Holiday in Dallas
This holiday was split between J. and I’s homelands. Beyond making our relationship all the more serious, it also put the burden on each family to entertain an interloper as one of their own. The first stop was Dallas for four days. Between my laziness and the lack of things outside the home to do, most time was spent lounging out, in the hardcore style. Unfocused guitar, knitting, eating, Catan, and cat petting were activities.
A few photos:
Before leaving Portland, a group met for a long pizza dinner and a stroll down Pine Oak Lane. It’s a street of tudor-ish craftsman houses, modestly decorated for the holidays. The three block walk draws a lot of watchers, and the whole thing felt festive. This mood was enhanced by a kiosk offering free hot cider. There was a roving gang of carolers. This eccentric, neon-lined man was stuck in the gawking traffic. He was a magnet for adolescent girls, a Tron-ed Piper for blossoming lasses.
Camoflaged check-in counters at the abandoned terminal in San Francisco International Airport.
M. at her vintage clothing and oddities store Pandemonium.
The Fabio ceiling in the Pandemonium dressing room.
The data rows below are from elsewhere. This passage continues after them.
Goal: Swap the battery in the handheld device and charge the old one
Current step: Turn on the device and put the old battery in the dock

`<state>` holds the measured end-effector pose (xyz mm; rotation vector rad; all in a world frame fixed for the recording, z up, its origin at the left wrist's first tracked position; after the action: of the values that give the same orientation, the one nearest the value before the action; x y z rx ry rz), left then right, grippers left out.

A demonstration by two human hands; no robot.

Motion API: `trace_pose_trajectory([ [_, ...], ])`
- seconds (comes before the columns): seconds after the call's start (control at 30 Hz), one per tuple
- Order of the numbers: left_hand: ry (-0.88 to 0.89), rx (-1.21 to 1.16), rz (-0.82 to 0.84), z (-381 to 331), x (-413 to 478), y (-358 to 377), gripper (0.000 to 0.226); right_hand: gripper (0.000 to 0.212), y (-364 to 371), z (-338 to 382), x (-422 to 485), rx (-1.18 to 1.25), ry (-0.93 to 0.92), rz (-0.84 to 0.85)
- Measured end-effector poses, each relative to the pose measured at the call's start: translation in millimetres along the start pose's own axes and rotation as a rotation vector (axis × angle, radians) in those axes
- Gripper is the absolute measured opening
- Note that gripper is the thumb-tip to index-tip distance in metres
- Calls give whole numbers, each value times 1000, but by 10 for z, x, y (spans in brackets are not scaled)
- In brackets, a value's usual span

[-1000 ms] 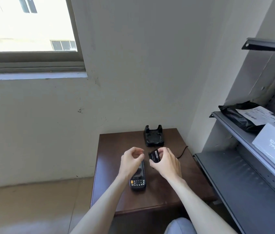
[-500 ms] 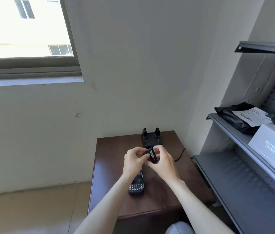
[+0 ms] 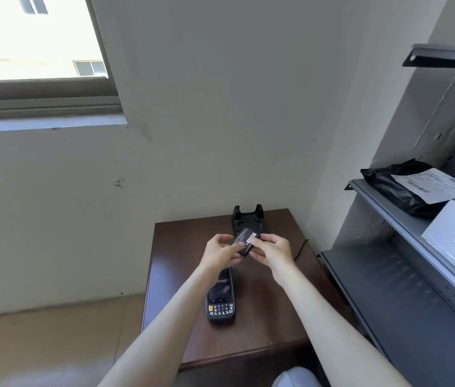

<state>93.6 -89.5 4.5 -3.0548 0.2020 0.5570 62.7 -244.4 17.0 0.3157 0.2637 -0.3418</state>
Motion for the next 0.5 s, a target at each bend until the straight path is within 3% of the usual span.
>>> trace_pose_trajectory([
  [0.17,194,358,-14,-39,162,-3,65,30,-23,-92,187,114,38,-29],
  [0.5,398,620,-100,-126,565,100,56,23,-75,-166,611,129,6,-42],
])
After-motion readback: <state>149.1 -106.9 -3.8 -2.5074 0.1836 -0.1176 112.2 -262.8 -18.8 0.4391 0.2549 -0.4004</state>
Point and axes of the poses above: each hand's wrist, its own x-axis towards the middle knuckle, its own y-axis out of the palm, z = x × y, the point moved 1 cm from there along x, towards the middle knuckle, and after that the axes turned 2 degrees about -y, right-handed, at the moved point
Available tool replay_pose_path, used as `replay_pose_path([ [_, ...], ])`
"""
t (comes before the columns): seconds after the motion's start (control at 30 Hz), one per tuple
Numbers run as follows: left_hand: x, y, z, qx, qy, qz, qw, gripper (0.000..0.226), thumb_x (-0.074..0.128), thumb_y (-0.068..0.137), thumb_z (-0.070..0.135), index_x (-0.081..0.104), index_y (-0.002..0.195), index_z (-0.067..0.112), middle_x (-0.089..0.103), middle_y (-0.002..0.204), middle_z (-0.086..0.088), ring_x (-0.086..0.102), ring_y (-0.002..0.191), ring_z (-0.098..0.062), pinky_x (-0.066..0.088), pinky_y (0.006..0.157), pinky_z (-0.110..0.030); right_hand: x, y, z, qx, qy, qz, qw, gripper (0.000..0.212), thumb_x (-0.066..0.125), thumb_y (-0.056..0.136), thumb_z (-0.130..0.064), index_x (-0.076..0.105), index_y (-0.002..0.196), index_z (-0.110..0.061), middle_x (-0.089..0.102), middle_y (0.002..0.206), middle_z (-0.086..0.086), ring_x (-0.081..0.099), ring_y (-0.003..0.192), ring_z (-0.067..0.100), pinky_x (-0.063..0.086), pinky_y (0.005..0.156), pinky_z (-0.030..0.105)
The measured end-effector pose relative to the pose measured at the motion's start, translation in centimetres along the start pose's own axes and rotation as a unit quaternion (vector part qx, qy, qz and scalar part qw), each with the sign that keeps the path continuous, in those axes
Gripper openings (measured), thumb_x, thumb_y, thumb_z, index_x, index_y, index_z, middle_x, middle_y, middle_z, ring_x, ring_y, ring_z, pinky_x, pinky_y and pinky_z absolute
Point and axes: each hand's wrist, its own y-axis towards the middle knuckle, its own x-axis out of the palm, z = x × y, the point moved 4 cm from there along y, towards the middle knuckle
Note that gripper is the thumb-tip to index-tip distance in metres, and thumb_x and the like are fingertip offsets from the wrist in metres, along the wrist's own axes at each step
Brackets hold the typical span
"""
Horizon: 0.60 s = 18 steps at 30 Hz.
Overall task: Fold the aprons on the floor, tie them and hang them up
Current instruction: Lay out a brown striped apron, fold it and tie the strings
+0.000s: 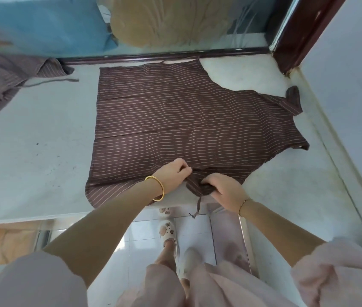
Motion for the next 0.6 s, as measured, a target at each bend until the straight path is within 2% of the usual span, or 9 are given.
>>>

A view to the front of the store through the dense racks of clothing.
The cactus outside.
Blue Man Dork.
Near White Rock Lake is a transmission station that houses of flock of more than twenty green parrots. My father discovered it while surveying for a cellphone tower nearby. Of any situation, this is the one that would have benefitted most from a telephoto lens.
Family on the lake.
The art deco docks. The structure had over a dozen docks inside, each with a pier that could be rolled outside the building in good weather. During the summer, the building functions as a kayak rental. During the winter it was more of a duck boarding house.
The silhouette family.
Getting a beard trim by a semi-professional.
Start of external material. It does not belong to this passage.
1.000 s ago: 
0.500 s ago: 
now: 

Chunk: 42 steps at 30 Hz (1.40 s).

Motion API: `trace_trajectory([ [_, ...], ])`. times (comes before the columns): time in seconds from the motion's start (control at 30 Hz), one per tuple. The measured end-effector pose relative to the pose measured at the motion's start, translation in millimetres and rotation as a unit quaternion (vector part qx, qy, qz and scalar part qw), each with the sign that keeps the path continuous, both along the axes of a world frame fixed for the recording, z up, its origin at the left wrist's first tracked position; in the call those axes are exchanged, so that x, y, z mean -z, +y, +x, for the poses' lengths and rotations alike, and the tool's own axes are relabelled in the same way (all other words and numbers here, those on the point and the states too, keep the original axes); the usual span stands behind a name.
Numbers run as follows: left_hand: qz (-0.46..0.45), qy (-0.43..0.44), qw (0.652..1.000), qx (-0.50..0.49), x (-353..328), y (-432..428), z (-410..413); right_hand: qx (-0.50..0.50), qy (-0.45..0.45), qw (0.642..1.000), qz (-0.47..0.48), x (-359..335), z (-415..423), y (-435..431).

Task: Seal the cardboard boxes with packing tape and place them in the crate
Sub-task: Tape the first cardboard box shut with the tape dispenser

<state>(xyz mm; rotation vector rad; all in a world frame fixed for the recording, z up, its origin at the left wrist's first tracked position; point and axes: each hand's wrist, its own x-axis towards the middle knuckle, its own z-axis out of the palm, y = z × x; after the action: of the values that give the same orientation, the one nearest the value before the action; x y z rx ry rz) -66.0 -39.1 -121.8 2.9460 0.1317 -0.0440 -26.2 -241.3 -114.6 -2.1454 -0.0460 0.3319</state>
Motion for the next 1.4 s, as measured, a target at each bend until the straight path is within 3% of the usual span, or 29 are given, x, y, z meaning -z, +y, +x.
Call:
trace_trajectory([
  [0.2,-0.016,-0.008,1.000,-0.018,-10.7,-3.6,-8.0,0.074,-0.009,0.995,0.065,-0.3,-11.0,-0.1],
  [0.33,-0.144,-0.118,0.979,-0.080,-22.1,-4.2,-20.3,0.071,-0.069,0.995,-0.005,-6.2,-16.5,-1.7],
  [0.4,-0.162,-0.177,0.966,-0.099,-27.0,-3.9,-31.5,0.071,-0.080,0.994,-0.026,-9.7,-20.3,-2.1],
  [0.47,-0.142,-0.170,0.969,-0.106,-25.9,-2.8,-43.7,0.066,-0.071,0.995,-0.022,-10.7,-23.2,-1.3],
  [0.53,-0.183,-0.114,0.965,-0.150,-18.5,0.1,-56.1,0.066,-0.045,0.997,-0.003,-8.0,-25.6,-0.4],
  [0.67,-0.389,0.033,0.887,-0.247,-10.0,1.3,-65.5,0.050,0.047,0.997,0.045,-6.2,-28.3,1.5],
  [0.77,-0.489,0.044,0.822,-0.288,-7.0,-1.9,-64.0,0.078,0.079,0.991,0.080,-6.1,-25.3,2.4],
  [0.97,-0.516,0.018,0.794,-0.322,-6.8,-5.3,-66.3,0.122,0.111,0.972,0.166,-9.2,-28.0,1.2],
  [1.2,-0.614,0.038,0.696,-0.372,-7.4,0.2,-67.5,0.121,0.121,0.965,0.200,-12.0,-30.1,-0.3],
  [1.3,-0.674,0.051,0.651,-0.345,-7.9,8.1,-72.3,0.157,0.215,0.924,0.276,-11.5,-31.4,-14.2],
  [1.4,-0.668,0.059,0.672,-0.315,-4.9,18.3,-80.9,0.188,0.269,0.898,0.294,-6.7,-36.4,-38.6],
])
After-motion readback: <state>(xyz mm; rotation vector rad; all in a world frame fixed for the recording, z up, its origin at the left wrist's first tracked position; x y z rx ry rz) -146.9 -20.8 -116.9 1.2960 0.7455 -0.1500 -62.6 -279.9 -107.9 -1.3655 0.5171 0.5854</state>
On Christmas Eve, the family went to the “Moon Mansion.” For over twenty years, I’ve been going to this party with my family. It’s hosted in an old church/now hippy compound by the father of an old friend of mine from first grade. The mix of guests ranges from frat boys to artists, from baby age to eighty. At it’s peak hours, the attendance is in the hundreds. There are always familiar faces, bountiful potluck food, and caroling around the piano. More than anything I’ve seen, it embodies the accepting and loving spirit of Christmas.
My old friend S. singing carols.
Him and I posing in his study.
Christmas dinner, mom-made: Chicken enchiladas, beans and rice, guacamole and chips. Pictured: enchiladas.
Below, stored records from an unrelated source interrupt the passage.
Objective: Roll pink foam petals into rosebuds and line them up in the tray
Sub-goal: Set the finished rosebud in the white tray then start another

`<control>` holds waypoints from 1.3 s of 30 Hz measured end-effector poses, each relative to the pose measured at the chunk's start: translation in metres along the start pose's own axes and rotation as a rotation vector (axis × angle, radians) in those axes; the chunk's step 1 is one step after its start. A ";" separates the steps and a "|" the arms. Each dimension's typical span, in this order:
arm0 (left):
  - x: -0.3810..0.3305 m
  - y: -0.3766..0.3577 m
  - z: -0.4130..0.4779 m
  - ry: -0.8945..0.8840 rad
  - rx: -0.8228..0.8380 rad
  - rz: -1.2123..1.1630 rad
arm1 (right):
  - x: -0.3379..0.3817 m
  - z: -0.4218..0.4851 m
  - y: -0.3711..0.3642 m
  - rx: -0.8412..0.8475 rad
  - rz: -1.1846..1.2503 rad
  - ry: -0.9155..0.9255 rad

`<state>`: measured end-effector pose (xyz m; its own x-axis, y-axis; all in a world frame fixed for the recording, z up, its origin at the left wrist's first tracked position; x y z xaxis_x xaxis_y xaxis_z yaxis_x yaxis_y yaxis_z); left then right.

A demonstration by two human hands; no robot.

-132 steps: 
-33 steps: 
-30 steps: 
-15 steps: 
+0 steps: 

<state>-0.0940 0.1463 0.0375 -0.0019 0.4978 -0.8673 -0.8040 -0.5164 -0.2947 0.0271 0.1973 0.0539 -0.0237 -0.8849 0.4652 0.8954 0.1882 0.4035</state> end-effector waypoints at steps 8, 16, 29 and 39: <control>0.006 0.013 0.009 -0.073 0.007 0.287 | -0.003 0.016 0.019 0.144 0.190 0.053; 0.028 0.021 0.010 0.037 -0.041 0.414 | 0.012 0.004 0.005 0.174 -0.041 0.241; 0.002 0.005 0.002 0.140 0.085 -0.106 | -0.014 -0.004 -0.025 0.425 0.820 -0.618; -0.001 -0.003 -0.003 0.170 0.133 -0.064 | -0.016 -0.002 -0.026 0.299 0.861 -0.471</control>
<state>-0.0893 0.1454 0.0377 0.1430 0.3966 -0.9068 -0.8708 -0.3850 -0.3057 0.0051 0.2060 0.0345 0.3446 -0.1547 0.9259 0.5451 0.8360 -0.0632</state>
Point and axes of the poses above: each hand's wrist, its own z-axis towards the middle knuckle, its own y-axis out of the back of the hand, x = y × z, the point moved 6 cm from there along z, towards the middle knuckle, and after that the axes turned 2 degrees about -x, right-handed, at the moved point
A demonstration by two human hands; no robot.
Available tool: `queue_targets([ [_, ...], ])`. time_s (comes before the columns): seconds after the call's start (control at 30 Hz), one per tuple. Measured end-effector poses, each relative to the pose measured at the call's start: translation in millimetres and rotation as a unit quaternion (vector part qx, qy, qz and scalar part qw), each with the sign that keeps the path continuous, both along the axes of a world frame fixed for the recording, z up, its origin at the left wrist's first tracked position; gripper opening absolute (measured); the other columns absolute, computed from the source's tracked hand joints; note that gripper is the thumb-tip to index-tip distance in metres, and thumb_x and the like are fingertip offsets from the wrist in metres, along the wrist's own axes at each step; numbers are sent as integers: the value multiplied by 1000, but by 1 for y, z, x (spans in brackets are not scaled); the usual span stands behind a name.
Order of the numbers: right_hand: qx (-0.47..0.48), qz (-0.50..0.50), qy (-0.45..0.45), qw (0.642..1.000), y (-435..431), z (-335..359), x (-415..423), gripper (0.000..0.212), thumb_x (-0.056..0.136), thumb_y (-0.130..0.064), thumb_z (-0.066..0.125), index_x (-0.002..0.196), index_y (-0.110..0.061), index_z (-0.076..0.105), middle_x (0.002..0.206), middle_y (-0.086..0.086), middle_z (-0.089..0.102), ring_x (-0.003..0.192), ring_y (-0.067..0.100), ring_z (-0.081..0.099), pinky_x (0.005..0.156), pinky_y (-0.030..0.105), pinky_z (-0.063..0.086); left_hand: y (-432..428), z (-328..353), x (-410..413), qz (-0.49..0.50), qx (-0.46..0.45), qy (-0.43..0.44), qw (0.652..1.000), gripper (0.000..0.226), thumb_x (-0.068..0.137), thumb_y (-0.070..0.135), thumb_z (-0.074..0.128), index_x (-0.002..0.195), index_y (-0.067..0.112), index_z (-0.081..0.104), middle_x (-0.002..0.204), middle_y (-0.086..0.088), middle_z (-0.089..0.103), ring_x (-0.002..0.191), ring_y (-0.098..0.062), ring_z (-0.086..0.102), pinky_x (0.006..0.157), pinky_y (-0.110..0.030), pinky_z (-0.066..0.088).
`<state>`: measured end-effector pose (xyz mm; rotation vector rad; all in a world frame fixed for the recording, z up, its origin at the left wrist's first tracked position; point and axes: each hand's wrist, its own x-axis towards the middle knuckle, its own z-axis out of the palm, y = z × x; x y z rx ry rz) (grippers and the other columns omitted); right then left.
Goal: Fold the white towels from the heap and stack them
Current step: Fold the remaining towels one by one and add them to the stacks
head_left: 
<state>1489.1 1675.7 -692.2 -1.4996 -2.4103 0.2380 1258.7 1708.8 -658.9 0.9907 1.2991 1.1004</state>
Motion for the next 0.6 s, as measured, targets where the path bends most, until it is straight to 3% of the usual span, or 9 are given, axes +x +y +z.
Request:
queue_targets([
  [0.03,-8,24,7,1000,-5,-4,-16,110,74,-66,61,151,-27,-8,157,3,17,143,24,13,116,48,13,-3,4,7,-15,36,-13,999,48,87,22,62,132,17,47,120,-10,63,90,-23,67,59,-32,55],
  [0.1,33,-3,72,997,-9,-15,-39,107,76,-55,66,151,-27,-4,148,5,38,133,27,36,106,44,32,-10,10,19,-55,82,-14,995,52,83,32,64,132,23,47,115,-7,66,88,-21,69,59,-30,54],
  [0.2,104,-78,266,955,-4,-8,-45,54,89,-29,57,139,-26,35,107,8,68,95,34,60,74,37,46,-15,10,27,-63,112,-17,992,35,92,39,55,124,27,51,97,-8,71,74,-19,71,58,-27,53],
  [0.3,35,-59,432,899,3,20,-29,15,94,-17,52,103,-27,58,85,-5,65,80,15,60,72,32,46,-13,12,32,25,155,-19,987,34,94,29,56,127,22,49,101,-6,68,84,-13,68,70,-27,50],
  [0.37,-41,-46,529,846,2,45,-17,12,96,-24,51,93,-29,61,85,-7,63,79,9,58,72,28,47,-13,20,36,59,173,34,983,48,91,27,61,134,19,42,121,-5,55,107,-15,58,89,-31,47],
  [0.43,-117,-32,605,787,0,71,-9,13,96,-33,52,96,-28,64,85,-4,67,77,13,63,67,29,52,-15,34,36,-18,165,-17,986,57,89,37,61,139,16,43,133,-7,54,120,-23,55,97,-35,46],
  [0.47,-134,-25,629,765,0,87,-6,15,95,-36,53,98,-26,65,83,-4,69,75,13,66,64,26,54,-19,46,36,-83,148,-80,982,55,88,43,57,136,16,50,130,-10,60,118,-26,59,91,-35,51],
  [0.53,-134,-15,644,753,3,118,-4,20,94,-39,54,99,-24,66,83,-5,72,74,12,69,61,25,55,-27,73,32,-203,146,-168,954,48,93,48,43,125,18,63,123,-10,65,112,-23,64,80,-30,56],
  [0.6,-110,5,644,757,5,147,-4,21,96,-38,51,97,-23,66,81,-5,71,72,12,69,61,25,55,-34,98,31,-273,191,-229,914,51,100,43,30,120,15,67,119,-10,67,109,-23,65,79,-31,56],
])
J. and D. waiting to for their turn in Settler’s of Catan.
Me waiting with Milo the Cat pawing for attention.
Part of the master plan for the trip was a BBQ comparison between Dallas and Nashville. For Dallas, we went to the old favorite Sonny Bryan’s.
Not one for atmosphere, you have to eat your beef sandwiches in cramped school desk style benches.
Father looking out over the pond at the modern art museum in Ft. Worth.
An awesome, graphic painting by Edward Ruscha.
Kimball Art Museum in Ft. Worth.
N. and his sister and M. outside the museum.
Another holiday tradition involves destruction by bowling pin. This year, J. was brought into the melee that targeted a bench, space heater and foam mounted picture of Cheryl Crow. This year also introduced a sledge hammer as a weapon.
B. contemplates Cheryl Crow’s murder.
I go in for the killing blow.
It’s too bad the Dallas stay was so short, but I get to see two southern states out of the deal. Photos from Nashville soon.